5. according to the method described in claim 1, it is characterized in that, it is described crawl preset website in newsletter archive before, Further include：

It includes the default key word library for leading name and default industry slang to establish；

Correspondingly, it is described the newsletter archive is segmented, part-of-speech tagging and name Entity recognition, obtain corresponding text point Word includes：

According to the key word library, two newsletter archives is segmented, part-of-speech tagging and name Entity recognition, obtained pair The text participle answered.

6. according to the method described in claim 1, it is characterized in that, described when the similarity of two newsletter archives is more than Similarity threshold determines two newsletter archives after similar media event, to further include：

The newsletter archive for belonging to similar media event is summarized, same media event is included into.

7. a kind of device of media event cluster, which is characterized in that including：

Text word-dividing mode, for being segmented to the newsletter archive, part-of-speech tagging and name Entity recognition, obtain corresponding Text segments；

Similarity-rough set module is segmented, for comparing preset kind text point in the corresponding text participle of two newsletter archives The participle similarity of word assigns corresponding participle similarity weight；Wherein, the preset kind text participle includes time name Word, geographic name and name entity；

Content similarity comparison module, for being noun according to part of speech in the corresponding text participle of two newsletter archives and dynamic The text of word segments, and compares the content of text similarity of two newsletter archives, it is similar to assign corresponding content of text Spend weight；

Newsletter archive similarity determining module, for the participle similarity according to two newsletter archives, the participle Similarity weight, the content of text similarity and the content of text similarity weight determine two newsletter archives Similarity；

Similar media event determining module is more than similarity threshold for the similarity when two newsletter archives, determines two A newsletter archive is similar media event.

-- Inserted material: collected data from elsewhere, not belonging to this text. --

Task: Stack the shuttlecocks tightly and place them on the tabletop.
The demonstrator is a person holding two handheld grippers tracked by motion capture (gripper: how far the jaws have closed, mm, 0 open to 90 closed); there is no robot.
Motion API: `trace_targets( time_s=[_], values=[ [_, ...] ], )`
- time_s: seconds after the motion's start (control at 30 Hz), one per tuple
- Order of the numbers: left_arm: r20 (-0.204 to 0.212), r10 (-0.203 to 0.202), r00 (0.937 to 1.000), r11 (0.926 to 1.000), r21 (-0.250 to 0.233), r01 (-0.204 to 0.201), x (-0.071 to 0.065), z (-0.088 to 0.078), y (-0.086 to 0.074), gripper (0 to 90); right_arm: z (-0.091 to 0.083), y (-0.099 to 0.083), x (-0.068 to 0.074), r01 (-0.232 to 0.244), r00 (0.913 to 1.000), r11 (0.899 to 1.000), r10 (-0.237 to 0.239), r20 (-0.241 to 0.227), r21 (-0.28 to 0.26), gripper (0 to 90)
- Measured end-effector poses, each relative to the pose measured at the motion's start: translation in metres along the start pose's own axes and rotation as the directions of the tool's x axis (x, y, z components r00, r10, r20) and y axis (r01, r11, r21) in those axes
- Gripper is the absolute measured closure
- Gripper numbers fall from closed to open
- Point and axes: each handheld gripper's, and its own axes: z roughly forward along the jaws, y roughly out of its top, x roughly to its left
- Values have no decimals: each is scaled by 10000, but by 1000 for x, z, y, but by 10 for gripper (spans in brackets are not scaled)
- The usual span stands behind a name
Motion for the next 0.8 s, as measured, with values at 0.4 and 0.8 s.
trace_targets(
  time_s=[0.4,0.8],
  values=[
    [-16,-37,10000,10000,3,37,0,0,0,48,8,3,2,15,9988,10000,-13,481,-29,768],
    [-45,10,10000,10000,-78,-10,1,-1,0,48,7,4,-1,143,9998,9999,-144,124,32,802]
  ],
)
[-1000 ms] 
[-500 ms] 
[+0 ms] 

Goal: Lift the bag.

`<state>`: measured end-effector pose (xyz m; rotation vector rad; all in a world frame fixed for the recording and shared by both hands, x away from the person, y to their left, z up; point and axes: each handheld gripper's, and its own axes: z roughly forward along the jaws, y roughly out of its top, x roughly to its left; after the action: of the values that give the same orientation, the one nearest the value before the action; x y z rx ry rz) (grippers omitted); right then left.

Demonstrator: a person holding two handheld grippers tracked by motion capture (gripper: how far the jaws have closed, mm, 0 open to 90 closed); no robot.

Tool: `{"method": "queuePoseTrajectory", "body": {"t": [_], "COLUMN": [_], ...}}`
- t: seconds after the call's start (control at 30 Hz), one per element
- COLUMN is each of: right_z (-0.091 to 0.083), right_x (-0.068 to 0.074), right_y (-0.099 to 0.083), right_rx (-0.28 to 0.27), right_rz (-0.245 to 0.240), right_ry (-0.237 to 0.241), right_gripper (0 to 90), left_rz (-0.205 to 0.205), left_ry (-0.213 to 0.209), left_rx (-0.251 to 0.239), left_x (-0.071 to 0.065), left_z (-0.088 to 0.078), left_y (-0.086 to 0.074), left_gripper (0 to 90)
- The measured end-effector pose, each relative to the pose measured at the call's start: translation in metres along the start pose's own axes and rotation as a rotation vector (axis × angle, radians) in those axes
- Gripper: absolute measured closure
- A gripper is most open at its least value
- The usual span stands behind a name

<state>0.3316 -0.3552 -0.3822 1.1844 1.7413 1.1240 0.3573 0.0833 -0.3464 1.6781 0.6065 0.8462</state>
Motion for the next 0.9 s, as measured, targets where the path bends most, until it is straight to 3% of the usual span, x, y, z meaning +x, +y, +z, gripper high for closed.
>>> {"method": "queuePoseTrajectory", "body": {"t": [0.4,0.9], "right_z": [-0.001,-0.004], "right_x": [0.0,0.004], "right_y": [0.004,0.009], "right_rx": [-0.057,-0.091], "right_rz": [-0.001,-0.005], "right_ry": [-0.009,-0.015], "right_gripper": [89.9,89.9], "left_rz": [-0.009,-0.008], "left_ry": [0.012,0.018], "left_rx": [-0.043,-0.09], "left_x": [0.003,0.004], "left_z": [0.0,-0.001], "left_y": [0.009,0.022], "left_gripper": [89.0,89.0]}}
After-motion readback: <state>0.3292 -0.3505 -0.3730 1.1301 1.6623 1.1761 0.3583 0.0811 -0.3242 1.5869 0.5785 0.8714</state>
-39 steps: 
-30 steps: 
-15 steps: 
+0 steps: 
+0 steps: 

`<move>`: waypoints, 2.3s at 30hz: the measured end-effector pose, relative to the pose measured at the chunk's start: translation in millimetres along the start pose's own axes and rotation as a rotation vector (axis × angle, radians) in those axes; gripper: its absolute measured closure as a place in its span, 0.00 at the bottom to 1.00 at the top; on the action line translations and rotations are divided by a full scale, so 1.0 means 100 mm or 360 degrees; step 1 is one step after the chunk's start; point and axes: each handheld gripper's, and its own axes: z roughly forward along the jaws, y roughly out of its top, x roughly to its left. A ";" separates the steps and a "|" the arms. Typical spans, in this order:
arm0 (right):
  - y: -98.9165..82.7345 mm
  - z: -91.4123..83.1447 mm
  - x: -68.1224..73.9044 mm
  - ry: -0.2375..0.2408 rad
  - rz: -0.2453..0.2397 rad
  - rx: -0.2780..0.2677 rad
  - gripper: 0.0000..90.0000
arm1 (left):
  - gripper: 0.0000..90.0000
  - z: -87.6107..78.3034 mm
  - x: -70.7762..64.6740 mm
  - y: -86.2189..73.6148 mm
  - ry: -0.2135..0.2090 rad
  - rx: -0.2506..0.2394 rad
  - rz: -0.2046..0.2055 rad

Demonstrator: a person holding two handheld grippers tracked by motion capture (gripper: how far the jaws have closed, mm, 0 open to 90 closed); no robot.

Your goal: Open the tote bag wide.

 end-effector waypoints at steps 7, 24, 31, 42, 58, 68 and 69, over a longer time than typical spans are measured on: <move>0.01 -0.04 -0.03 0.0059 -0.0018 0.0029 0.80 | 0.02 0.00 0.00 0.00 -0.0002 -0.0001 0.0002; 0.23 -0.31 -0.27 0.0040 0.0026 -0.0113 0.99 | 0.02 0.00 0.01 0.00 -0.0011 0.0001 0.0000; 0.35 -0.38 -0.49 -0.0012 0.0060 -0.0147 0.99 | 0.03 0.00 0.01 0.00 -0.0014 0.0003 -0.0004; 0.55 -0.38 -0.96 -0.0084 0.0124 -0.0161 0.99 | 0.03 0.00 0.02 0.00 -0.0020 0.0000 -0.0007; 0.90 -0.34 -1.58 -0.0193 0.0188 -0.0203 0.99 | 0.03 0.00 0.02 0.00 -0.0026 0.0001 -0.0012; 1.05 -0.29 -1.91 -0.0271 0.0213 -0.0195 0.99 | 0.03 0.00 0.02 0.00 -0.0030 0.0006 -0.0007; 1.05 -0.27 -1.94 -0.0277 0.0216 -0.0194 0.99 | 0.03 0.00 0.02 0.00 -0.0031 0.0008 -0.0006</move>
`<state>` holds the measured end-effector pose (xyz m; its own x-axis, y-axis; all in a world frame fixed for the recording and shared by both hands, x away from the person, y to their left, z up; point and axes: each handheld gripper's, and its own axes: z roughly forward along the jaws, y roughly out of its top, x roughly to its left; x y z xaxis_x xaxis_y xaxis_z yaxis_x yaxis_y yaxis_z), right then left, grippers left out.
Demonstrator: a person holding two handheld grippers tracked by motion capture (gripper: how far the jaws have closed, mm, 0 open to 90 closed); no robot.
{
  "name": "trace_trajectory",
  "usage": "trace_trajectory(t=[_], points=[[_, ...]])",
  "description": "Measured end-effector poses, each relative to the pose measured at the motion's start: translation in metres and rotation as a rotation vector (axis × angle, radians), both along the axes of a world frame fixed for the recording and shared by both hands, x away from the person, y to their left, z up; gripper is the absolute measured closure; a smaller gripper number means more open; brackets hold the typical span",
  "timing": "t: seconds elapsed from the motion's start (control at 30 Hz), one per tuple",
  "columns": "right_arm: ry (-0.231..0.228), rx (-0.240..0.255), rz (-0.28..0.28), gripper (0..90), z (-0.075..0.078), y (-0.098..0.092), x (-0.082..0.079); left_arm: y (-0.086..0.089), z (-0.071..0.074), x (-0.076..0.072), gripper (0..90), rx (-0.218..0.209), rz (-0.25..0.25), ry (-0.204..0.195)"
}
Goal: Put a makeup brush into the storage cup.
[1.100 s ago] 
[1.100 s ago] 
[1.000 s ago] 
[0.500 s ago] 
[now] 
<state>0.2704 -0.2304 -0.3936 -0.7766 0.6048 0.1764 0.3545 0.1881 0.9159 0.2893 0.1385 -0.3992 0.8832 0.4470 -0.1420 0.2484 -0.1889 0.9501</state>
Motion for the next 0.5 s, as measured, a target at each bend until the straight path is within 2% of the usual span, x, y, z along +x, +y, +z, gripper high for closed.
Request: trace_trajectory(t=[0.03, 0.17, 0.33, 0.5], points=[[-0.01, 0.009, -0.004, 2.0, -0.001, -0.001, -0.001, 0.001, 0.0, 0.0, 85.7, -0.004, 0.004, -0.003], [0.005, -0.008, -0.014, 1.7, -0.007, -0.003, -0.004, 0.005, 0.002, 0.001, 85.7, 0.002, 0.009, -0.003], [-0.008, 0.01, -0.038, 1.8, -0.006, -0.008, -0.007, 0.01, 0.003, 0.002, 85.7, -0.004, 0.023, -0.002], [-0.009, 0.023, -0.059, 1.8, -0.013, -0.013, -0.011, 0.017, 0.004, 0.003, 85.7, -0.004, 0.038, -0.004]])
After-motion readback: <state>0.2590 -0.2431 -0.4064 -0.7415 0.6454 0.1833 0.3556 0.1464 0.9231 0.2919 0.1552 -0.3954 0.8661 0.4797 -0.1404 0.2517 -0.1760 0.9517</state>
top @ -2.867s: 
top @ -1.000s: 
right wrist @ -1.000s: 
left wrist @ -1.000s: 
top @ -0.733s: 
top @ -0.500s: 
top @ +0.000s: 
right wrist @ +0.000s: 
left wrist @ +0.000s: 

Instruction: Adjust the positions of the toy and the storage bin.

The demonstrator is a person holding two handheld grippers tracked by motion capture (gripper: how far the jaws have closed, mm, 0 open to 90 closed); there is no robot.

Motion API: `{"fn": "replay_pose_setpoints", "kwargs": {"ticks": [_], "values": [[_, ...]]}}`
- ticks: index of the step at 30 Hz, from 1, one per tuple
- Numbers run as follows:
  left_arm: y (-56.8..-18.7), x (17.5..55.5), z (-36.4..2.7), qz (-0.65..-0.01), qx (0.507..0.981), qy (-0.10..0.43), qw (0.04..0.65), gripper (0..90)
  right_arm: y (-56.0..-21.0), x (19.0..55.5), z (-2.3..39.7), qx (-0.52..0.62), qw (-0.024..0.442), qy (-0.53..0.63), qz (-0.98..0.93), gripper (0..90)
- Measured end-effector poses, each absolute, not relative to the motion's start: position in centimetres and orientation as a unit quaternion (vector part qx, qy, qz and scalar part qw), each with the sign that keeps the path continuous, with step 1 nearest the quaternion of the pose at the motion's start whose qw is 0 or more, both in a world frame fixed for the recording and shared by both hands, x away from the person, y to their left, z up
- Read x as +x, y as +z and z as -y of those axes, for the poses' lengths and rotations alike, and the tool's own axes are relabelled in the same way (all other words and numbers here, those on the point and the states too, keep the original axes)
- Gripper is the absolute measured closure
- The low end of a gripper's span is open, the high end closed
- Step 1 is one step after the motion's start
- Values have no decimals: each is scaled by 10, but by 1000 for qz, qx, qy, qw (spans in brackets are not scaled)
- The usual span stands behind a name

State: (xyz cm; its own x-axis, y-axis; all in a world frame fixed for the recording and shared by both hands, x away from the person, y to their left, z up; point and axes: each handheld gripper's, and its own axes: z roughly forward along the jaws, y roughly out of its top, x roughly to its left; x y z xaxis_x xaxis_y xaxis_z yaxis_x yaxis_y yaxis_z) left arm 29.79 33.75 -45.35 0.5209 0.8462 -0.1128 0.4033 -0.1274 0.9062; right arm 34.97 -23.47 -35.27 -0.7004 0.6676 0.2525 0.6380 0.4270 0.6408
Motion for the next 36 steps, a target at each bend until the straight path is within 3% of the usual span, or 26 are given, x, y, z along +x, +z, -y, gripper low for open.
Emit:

8. device according to claim 7, which is characterized in that further include：

Without express the meaning participle reject module, for it is described the newsletter archive is segmented, part-of-speech tagging and name entity know Not, after obtaining corresponding text participle, the text participle without competency in the text participle is rejected；

Newsletter archive filtering module, for it is described the newsletter archive is segmented, part-of-speech tagging and name Entity recognition, Before obtaining corresponding text participle, the news text of non-default INDUSTRY OVERVIEW in the newsletter archive grabbed is filtered out This；

Key word library establishes module, for before the newsletter archive in website is preset in the crawl, it to include default leader to establish The key word library of name and default industry slang；Correspondingly, the text word-dividing mode includes：Text participle unit is used for root According to the key word library, two newsletter archives are segmented, part-of-speech tagging and name Entity recognition, obtain corresponding institute State text participle；

Similar media event summarizing module, for being more than similarity threshold in the similarity for working as two newsletter archives, Determine two newsletter archives be similar media event after, the newsletter archive for belonging to similar media event is summarized, It is included into same media event；

The newsletter archive handling module includes：

9. a kind of equipment, which is characterized in that the equipment includes：

One or more processors；

Storage device, for storing one or more programs,

When one or more of programs are executed by one or more of processors so that one or more of processors are real The now method of the media event cluster as described in any in claim 1-6.

10. a kind of storage medium including computer executable instructions, which is characterized in that the computer executable instructions by Method when computer processor executes for executing the media event cluster as described in any in claim 1-6.